Originally Posted by sbaffini

CSR matrix

Thanks for the detailed information. Any benefit of using Compressed Sparse Row formation and not Compressed Sparse Column? Matlab uses CSC. But I'm thinking you maybe using CSR because the linear equation coefficients for each equation in Ax=b will lie on the same row, so keeping all of the data on each row close in memory, would be good for cache performance. Is that it?

sbaffini · August 30, 2022, 07:25

Quote:

Originally Posted by aerosayan

Thanks for the detailed information. Any benefit of using Compressed Sparse Row formation and not Compressed Sparse Column? Matlab uses CSC. But I'm thinking you maybe using CSR because the linear equation coefficients for each equation in Ax=b will lie on the same row, so keeping all of the data on each row close in memory, would be good for cache performance. Is that it?

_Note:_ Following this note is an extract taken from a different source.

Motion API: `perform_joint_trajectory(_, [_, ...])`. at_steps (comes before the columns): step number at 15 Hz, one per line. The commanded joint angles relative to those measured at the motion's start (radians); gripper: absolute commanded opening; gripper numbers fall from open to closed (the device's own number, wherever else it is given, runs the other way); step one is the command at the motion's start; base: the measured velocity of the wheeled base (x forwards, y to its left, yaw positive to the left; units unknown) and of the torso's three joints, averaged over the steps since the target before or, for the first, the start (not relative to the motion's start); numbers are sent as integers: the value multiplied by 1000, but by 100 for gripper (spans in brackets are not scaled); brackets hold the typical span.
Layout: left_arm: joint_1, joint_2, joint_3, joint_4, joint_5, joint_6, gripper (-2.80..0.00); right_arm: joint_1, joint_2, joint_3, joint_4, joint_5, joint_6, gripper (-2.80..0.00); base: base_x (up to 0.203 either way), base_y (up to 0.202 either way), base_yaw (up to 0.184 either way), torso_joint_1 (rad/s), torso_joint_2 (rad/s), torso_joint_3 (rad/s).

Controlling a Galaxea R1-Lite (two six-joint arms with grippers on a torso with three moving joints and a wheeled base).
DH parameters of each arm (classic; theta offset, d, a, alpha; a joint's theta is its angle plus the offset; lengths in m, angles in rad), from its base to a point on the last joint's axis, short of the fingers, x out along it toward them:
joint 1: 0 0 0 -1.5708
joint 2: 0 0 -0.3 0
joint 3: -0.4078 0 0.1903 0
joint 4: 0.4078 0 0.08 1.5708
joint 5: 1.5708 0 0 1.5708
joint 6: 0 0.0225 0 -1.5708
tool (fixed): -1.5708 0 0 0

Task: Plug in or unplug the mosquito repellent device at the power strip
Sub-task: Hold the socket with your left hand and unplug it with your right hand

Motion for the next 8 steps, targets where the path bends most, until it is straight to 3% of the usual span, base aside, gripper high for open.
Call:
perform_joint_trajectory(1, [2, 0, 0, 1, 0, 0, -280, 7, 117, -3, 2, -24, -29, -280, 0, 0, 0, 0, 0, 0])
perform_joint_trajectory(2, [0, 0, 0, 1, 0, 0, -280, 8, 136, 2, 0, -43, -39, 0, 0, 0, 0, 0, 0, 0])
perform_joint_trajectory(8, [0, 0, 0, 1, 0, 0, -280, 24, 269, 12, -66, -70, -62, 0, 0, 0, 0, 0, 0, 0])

Yes, that's what you need in the matrix vector products. And that's because, if each row is a cell, the matrix is decomposed by row, so the processes have full rows, not full columns.

sbaffini · August 30, 2022, 07:39

Quote:

Originally Posted by sbaffini

Yes, that's what you need in the matrix vector products. And that's because, if each row is a cell, the matrix is decomposed by row, so the processes have full rows, not full columns.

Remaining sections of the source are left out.